Dr Niall Ó Dochartaigh (NIU Galway). Niall Ó Dochartaigh is a Senior Lecturer in the School of Political Science and Sociology at the National University of Ireland, Galway. He is a founding convener of the Standing Group on Political Violence of the European Consortium for Political Research (ECPR) and of the Specialist Group on Peace and Conflict of the Political Studies Association of Ireland (PSAI). He has published extensively on the Northern Ireland conflict and on mediation, peace negotiations and territoriality in a wide range of history and political science journals. Recent publications include the co-edited Political Violence in Context: Space, Time, Milieu (2015, with Lorenzo Bosi and Daniela Pisoiu) and Dynamics of Political Change in Ireland: Making and Breaking a Divided Island (2016, with Katy Hayward and Elizabeth Meehan). He was responsible for the deposit of the papers of key intermediary Brendan Duddy in the NUI Galway Archives.
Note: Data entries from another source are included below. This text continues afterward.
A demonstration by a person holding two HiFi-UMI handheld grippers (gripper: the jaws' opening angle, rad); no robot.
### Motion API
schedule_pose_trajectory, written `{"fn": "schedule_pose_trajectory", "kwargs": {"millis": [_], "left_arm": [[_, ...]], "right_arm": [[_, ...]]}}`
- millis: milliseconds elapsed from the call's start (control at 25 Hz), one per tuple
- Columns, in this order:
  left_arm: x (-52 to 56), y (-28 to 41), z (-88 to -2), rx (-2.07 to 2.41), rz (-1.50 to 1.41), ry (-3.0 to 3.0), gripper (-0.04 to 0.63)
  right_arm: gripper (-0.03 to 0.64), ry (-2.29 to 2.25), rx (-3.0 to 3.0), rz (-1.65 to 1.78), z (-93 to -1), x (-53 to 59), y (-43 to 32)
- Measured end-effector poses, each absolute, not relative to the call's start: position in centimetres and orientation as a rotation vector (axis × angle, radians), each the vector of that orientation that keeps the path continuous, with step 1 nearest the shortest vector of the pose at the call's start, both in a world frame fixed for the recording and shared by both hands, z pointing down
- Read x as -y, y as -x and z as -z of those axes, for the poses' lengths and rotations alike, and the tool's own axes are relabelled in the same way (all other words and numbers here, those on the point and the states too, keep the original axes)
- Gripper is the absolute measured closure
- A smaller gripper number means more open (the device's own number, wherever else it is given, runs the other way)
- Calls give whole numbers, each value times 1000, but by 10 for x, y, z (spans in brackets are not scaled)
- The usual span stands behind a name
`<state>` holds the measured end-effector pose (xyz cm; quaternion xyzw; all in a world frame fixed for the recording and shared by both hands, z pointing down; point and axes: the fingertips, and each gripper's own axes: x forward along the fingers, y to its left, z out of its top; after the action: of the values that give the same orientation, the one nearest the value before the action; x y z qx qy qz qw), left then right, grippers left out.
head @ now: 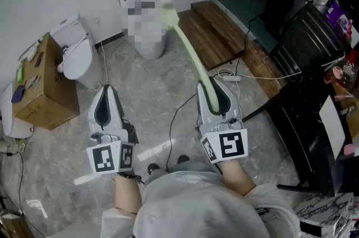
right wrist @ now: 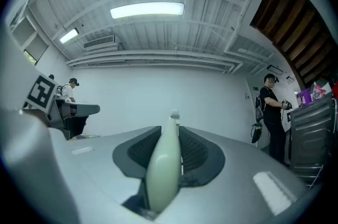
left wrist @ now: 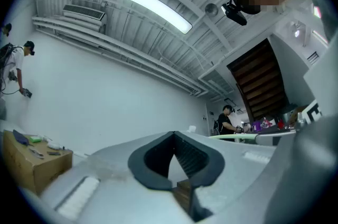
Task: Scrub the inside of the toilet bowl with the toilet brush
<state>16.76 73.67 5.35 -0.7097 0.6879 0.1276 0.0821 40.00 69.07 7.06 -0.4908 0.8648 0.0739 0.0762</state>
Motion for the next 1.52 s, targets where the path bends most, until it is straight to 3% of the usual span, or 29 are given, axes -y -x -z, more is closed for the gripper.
{"fn": "schedule_pose_trajectory", "kwargs": {"millis": [920, 1520], "left_arm": [[-722, -184, -55, -2040, -385, 2120, 592], [-626, -149, -41, -1968, -426, 2088, 592]], "right_arm": [[514, 1409, -2569, -132, -78, -671, -417], [512, 1451, -2586, -159, -82, -567, -373]]}}
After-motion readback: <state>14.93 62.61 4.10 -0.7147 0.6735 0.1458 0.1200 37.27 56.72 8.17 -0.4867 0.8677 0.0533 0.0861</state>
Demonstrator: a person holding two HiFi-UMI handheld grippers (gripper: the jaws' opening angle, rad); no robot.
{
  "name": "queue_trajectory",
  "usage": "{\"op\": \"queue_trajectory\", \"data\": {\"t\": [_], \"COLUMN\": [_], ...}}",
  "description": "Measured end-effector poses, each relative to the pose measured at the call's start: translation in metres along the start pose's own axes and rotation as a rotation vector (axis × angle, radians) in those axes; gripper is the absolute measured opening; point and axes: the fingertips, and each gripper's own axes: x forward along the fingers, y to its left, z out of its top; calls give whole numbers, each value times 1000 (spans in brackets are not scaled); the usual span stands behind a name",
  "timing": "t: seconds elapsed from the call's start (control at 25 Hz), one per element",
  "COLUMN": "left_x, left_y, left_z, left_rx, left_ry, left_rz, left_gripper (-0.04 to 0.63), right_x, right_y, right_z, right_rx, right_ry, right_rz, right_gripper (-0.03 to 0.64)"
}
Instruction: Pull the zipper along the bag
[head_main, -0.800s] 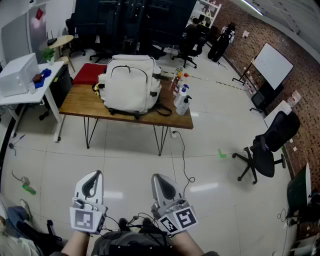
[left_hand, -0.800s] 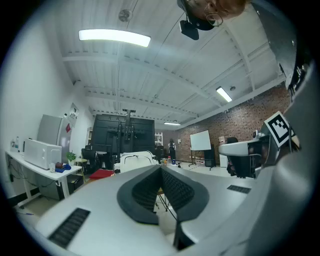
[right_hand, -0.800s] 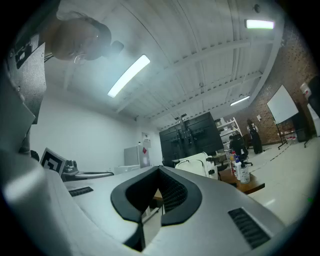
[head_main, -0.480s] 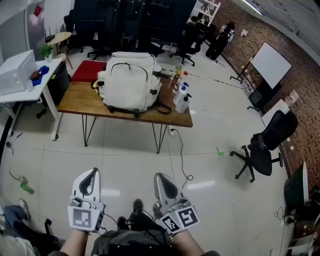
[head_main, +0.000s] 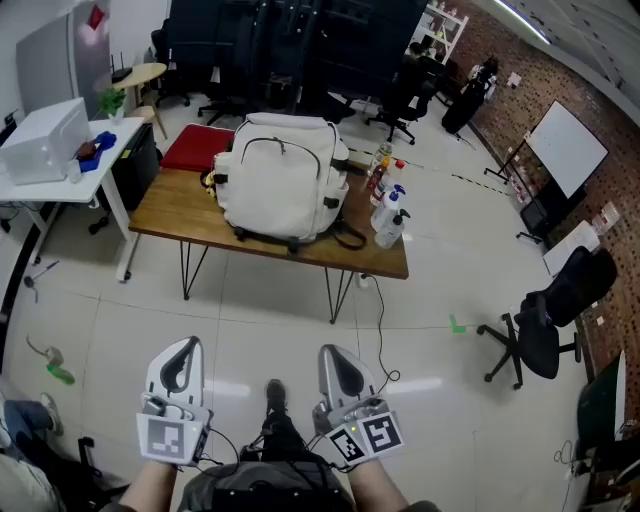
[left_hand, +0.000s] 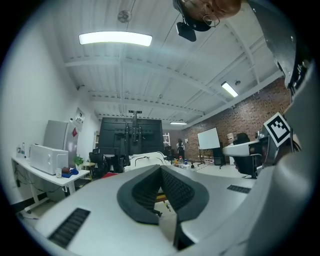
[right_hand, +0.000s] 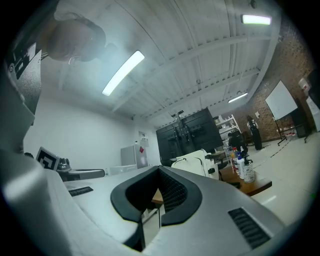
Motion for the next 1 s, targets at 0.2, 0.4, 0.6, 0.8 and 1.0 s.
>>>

Dr Simon Prince (Canterbury Christ Church). Simon Prince is Senior Lecturer in History at Canterbury. He is an expert on the early years of the Troubles and in recent years has focused particularly on the emergence of violence in the early 1970s. His publications include Belfast and Derry in Revolt: A New History of the Start of the Troubles, co-authored with Geoffrey Warner (2011), Northern Ireland’s ’68: Civil Rights, Global Revolt and the Origins of the Troubles (2007).

Professor Jennifer Todd (University College Dublin). Jennifer Todd is Professor in the School of Politics and International Relations at UCD, where she is also Director of the Institute for British Irish Studies. She is a Member of the Royal Irish Academy, UN Global Expert, and member of the advisory board of a number of projects, including the Northern Ireland Peace Monitoring Project. Her publications include her 1996 Dynamics of Conflict in Northern Ireland, co-authored with Joseph Ruane, and edited works on Political Transformation and National Identity Change (2006) Ethnicity and Religion (2011) and Breaking the Patterns of Conflict in Northern Ireland (2014). Her recent externally funded collective research projects have generated two major data sets – on state elite understandings of the Northern Ireland peace process, and on everyday identity change in Ireland in the 2000s.

Dr Tim Wilson (St. Andrews). Tim Wilson is Director of the Handa Centre for the Study of Terrorism and Political Violence at the University of St. Andrews. His intellectual interests in conflict derive from working as a community worker in both North Belfast and East London in the later 1990s. He has worked widely both on terrorism committed by governments and by their opponents. His first book, Frontiers of Violence – a grassroots comparison of different patterns of ethnic violence – was nominated for the Royal Historical Society’s Whitfield Prize in 2010. He is currently working upon a second book that seeks to ask why militant violence in Western societies has taken the forms that it has over the past 150 years, provisionally entitled: Terrorists: A Social History of Political Violence.

The workshop has been organised with the support of the University of Cardiff, the ESRC, Canterbury Christ Church, the Institute for British-Irish Studies at University College Dublin, the Moore Institute at NUI Galway, Hertford College and the University of Oxford. We would also like to thank Rachel Kowalski and Dr Thomas Leahy for their help in organising the event.